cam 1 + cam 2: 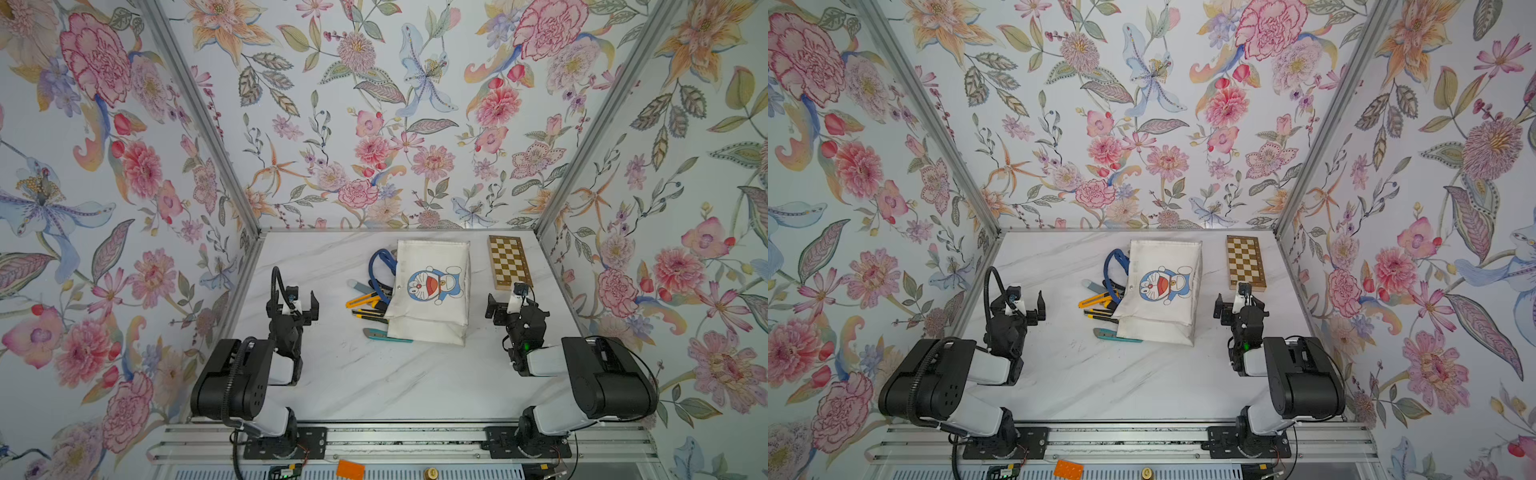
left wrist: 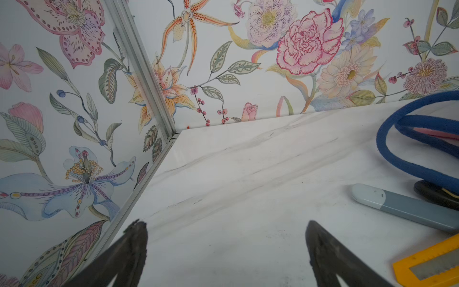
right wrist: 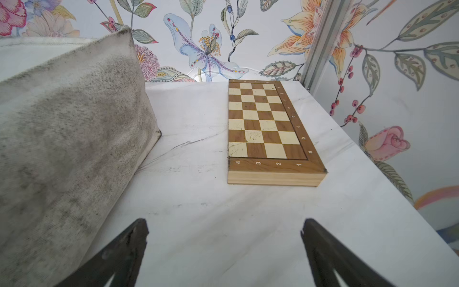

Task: Place the art knife into the pouch
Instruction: Open the pouch at the center of the board.

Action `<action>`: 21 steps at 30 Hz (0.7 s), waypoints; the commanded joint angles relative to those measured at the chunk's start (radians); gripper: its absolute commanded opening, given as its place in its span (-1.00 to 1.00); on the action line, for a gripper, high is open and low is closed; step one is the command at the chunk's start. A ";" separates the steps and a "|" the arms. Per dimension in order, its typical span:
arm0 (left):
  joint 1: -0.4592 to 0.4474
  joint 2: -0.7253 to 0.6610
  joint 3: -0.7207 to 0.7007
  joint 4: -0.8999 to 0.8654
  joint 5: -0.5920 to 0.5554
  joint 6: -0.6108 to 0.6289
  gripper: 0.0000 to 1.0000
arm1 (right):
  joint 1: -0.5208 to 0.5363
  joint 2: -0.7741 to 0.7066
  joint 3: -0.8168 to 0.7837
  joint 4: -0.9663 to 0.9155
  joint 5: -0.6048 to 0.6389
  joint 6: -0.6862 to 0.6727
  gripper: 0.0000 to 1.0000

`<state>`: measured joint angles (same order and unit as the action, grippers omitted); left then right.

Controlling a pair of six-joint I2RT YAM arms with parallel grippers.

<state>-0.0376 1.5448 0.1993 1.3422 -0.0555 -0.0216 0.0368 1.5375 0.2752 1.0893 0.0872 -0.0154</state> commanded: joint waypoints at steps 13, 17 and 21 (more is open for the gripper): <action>0.010 0.011 0.025 0.029 0.025 0.005 0.99 | -0.006 0.013 0.026 0.006 0.008 -0.010 0.98; 0.009 0.011 0.023 0.031 0.026 0.004 0.99 | -0.007 0.013 0.025 0.007 0.006 -0.010 0.98; 0.009 0.011 0.026 0.027 0.023 0.008 0.99 | -0.006 0.013 0.026 0.007 0.008 -0.009 0.98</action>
<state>-0.0376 1.5448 0.2005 1.3476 -0.0517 -0.0216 0.0368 1.5383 0.2829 1.0893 0.0872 -0.0151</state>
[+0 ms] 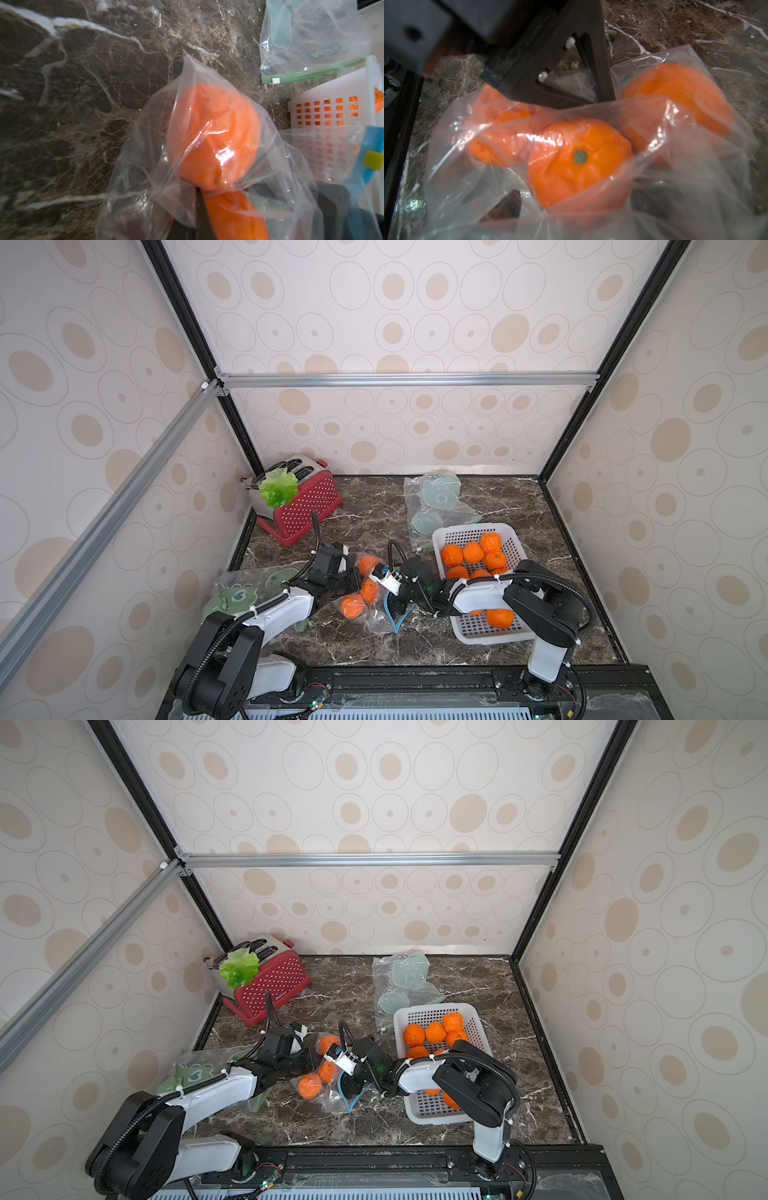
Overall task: Open the zip-top bag and take out the orange
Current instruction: Pick up the orange from the zipper food storage bag.
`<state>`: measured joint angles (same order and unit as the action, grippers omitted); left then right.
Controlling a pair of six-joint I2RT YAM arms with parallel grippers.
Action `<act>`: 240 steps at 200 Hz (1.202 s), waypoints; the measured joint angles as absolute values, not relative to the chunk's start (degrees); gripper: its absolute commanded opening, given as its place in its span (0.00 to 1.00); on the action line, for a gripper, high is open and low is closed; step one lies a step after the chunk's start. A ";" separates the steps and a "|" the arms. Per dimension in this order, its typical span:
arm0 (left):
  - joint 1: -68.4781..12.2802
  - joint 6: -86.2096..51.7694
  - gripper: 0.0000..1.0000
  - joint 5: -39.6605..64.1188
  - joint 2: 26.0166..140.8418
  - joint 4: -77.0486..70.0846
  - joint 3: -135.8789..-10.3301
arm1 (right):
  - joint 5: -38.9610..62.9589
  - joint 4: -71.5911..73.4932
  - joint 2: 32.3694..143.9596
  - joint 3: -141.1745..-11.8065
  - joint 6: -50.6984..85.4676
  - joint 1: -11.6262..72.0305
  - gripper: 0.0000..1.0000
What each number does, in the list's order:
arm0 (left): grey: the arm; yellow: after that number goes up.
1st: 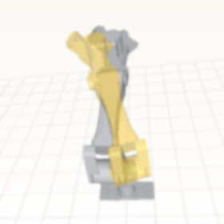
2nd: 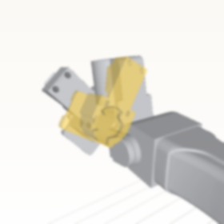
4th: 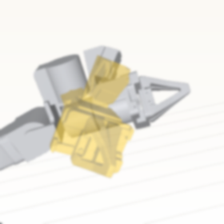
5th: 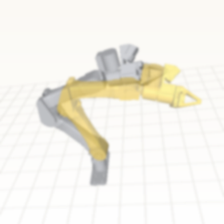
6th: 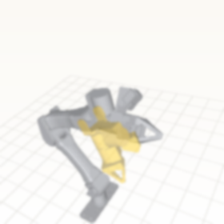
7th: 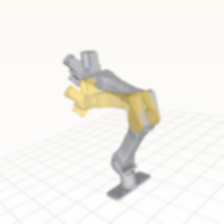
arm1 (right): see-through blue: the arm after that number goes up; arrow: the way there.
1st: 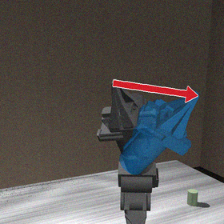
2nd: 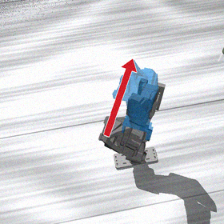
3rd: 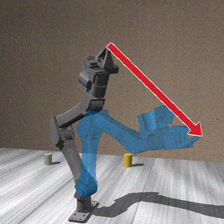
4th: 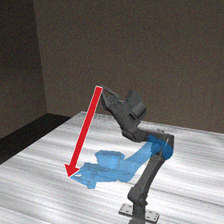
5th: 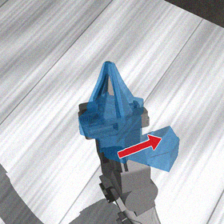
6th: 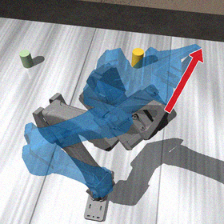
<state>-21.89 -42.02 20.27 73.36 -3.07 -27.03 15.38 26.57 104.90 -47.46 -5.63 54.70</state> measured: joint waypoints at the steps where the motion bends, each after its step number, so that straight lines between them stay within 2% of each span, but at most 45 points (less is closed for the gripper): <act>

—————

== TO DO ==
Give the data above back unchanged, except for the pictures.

== REPLY ==
cam 1 + cam 2: 
left wrist: 
right wrist: 

Task: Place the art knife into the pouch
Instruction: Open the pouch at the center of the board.

Action `<action>`: 21 steps at 30 Hz (0.7 s), waypoints; the commanded joint angles relative to those measured at the chunk's start (radians); gripper: its absolute commanded opening, given as its place in its span (-1.00 to 1.00); on the action line, for a gripper, high is open and low is closed; step one is the command at the chunk's start. A ";" separates the steps and a "|" the arms. Per dimension in order, its typical span:
arm0 (left):
  joint 1: -0.4592 to 0.4474
  joint 2: -0.7253 to 0.6610
  joint 3: -0.7207 to 0.7007
  joint 4: -0.8999 to 0.8654
  joint 5: -0.5920 to 0.5554
  joint 6: -0.6108 to 0.6289
  gripper: 0.0000 to 1.0000
arm1 (right):
  joint 1: -0.5208 to 0.5363
  joint 2: -0.7741 to 0.7066
  joint 3: -0.8168 to 0.7837
  joint 4: -0.9663 to 0.9155
  joint 5: -0.6048 to 0.6389
  joint 6: -0.6862 to 0.6727
  gripper: 0.0000 to 1.0000

`<state>`: measured joint angles (same order and unit as the action, grippers omitted); left then right.

Controlling a pair of six-joint I2RT YAM arms with parallel grippers.

<state>-0.0376 1.5448 0.1993 1.3422 -0.0555 -0.0216 0.0368 1.5375 0.2752 1.0893 0.0872 -0.0154</state> commanded: joint waypoints at steps 13, 17 and 21 (more is open for the gripper): <action>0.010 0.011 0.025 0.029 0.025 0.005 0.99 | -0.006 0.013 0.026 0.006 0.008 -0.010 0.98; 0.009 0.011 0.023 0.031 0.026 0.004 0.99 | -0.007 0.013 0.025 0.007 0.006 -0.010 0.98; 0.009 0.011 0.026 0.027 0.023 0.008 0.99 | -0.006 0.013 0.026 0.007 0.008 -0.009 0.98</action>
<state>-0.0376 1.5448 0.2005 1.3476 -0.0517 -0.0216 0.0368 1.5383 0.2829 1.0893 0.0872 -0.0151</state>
[+0 ms] 
Overall task: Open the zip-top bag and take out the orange
Current instruction: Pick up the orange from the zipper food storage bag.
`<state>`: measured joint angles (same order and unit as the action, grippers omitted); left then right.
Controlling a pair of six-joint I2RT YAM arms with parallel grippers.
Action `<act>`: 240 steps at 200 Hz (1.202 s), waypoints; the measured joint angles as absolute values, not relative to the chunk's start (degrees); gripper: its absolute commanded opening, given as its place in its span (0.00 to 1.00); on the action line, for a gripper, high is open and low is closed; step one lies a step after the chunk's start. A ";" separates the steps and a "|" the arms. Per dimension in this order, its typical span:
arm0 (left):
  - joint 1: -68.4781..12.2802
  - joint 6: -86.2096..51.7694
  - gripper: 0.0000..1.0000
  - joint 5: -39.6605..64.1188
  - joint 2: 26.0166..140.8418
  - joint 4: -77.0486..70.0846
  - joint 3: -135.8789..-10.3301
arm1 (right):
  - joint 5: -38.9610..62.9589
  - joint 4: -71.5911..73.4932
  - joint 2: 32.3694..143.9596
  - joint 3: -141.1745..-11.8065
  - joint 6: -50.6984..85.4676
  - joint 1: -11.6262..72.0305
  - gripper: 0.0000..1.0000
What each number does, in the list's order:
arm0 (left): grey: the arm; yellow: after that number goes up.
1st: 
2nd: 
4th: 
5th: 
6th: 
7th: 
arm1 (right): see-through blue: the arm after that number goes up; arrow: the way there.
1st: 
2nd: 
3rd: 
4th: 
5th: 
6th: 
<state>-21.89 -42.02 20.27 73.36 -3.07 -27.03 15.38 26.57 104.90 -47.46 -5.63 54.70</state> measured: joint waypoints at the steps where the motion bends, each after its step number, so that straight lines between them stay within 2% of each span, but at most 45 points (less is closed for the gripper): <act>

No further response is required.